Toujours selon ce rapport, au moins 22 personnes ont été tuées par le bombardement français. Parmi elles figuraient trois membres présumés de la Katiba Serma. Toutes les victimes sont des hommes âgés de 23 à 71 ans. Cela s’explique par le fait que les femmes et les enfants sont traditionnellement séparés pendant de telles célébrations. Au moins huit autres civils ont été blessés.
La conclusion de la mission de l’ONU est cinglante vis-à-vis de l’armée française: «Le groupe touché par la frappe était très majoritairement composé de civils qui sont des personnes protégées contre les attaques au regard du droit international humanitaire. Cette frappe soulève des préoccupations importantes quant au respect des principes de la conduite des hostilités, notamment le principe de précaution dont l’obligation de faire tout ce qui est pratiquement possible pour vérifier que les cibles sont bien des objectifs militaires.»

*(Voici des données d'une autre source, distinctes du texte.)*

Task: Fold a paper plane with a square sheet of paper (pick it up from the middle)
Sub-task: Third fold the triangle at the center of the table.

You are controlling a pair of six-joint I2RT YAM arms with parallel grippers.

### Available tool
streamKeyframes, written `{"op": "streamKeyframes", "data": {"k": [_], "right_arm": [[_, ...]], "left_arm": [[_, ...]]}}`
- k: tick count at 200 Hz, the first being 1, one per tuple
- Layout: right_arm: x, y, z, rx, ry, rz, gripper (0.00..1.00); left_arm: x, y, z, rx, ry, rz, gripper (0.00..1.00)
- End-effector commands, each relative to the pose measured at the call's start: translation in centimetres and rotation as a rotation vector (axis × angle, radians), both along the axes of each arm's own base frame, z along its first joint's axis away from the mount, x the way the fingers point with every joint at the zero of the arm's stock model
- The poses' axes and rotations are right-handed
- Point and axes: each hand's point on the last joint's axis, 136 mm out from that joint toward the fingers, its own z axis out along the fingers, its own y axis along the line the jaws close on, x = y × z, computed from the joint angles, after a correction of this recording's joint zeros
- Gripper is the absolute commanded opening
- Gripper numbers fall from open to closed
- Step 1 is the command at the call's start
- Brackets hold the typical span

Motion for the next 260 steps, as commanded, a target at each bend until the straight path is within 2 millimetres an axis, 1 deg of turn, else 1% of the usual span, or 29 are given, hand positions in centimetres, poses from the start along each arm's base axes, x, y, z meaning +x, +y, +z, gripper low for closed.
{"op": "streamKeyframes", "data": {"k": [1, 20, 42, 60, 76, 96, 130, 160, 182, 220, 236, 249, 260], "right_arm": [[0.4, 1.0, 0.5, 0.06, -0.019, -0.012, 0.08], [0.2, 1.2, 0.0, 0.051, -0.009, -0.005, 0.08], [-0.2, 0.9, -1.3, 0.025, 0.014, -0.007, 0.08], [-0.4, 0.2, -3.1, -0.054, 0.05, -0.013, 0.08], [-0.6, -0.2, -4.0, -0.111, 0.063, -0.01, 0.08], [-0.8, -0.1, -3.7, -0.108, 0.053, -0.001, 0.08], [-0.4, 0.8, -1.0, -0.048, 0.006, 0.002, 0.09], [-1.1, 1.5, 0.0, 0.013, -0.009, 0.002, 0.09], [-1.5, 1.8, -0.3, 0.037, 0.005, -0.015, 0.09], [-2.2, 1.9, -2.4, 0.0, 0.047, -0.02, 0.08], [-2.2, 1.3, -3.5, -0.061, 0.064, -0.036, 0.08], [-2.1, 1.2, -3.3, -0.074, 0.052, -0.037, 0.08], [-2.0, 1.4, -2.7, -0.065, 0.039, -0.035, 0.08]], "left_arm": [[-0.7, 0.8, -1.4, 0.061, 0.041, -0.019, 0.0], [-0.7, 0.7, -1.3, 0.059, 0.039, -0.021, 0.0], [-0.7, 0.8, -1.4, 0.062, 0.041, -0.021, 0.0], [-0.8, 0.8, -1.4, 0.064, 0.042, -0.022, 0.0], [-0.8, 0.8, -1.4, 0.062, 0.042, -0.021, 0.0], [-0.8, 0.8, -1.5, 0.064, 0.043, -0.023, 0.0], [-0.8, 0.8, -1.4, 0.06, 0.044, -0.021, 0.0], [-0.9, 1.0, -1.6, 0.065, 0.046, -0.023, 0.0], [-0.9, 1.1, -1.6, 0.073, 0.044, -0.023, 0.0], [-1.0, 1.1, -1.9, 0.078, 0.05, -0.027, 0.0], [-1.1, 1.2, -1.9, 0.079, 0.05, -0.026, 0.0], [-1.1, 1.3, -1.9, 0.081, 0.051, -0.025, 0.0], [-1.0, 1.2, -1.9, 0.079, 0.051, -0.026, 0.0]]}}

«Témoignages locaux invérifiables», selon Paris
L’ONU ne va toutefois pas jusqu’à qualifier ce qui apparaît de plus en plus comme une bavure et pourrait relever d’un crime de guerre. La mission au Mali recommande pour cela des enquêtes plus approfondies, notamment pour déterminer si des précautions suffisantes avaient été prises avant de déclencher la frappe. Le cas échéant, la France devrait aussi indemniser les victimes, est-il suggéré dans le rapport onusien.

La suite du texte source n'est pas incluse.